Beyond Spinoza's Determinism – Chapter 90


Soyo Existence Ethics (The human being itself is ethics)


When God Becomes All Things, the Human Disappears

Philosophy has long loved nature. In the movement of wind and waves, in the rising of mountains and the shining of stars, it sensed mystery and asked questions about the unknowable origin of all things. Yet humanity could not endure that question to the end. When God felt too distant, humans always tried to replace Him with what they could touch.

They called the sun god, the moon god, the star god, and, at times, even their own desire god. That is the history of pantheism. Pantheism, on the surface, appears to be an elegant philosophy. The phrase "Divinity permeates all things" offers a kind of comfort. A feeling of being one with the universe, a sense of merging with nature. But behind that comfort, a terrifying contradiction is hiding.


If all things are God, then who is the human being?

If all things are God, where does the human conscience come from?

If all things are God, how can human suffering be explained?


Nature does not shed blood. The stars do not weep for the sake of human beings. The wind does not understand human wounds. Created things cannot stir the depths of human conscience. And yet humans made all things into God because created things do not demand personal responsibility. A personal God questions humans, shakes their conscience, and asks them to take responsibility for their existence. But created things ask nothing. Creation is silent. And humans mistake that silence for "divine grace." In this way, they become slaves to a god of their own making. They kneel before nature while closing their ears to the voice of conscience planted within them. This is the tragedy of pantheism.


Laozi, Hegel, and Philosophies of a God without Personhood

In the East, Laozi sought the Dao (道) in the flow of nature.

That flow is beautiful and straightforward, and it calls humans to empty themselves of desire. Yet in that Dao, there is no personal love. There is no hand that wipes away our tears, and no conscience that pierces our guilt.


In the West, Hegel constructed the dialectic of Spirit and history. Yet even within that dialectic, the personhood of God has vanished. For Hegel, God is not a living being, but a vast structure which history itself organizes. Within that structure, human beings become mere chess pieces of Spirit, moved by the necessity of history.


If Laozi entrusted the human being to nature, Hegel entrusted the human being to history. But neither nature nor history can shed blood in our place. They cannot bear our guilt. They do not weep with our pain. So, Soyo Existence Ethics asks: "From where does that which awakens human conscience truly come?" Pantheism cannot answer. Because nature does not produce conscience, and matter does not understand sorrow.
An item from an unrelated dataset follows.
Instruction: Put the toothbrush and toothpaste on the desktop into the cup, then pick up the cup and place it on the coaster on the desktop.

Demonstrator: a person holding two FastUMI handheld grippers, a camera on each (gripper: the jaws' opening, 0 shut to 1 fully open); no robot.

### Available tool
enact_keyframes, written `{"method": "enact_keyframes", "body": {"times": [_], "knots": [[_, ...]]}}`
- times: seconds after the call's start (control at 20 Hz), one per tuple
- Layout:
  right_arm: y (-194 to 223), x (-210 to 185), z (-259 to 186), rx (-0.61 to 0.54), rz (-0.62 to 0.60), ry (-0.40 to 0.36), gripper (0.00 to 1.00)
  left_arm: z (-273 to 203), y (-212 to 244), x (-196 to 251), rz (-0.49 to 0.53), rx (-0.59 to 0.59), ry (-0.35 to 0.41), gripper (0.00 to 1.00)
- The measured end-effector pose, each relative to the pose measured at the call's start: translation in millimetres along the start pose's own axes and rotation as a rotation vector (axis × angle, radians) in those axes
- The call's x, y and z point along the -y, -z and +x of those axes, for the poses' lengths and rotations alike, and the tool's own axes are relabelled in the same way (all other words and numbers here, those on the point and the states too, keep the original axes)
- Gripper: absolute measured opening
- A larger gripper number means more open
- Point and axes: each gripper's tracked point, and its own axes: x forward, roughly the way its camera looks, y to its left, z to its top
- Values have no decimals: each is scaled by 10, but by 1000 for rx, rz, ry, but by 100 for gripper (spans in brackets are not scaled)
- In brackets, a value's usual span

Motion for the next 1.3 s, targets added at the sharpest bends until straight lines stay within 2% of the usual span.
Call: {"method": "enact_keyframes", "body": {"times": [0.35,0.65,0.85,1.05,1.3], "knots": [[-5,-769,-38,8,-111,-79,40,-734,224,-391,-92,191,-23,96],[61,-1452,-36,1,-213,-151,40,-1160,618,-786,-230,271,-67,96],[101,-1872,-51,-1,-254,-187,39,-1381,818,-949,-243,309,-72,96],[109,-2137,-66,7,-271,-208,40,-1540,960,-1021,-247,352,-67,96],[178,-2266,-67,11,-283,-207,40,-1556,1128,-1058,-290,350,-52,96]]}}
 A World Without Free Will is a World Without a Soul - Spinoza's Determinism

Spinoza said: God determines all things. Nature is God, and God is nature.

The human being is nothing more than a piece moving within God's decisions. Then what is a human being? A breathing machine, a robot mimicking emotion, a being that does not bear responsibility, and a being that has never truly possessed freedom.

In Spinoza's philosophy, the human does not need to ask, "Why do I exist?" For even that question is merely God's decision. Yet this is precisely where his system collapses. Spinoza demands an ethical life from the human being. He tells us to regulate our desires, to follow reason, and to submit to divine necessity. But how can ethics exist? Ethics begins with choice. Spinoza's human being cannot make choices.


Ethics is born from freedom. Freedom gives birth to responsibility. Responsibility shapes personhood. Personhood makes love possible. So what does determinism remove from the human being?


•Freedom • Personhood

• Responsibility • Love

• Conscience • The nobility of existence


Determinism ultimately strips away everything that makes a human being "human".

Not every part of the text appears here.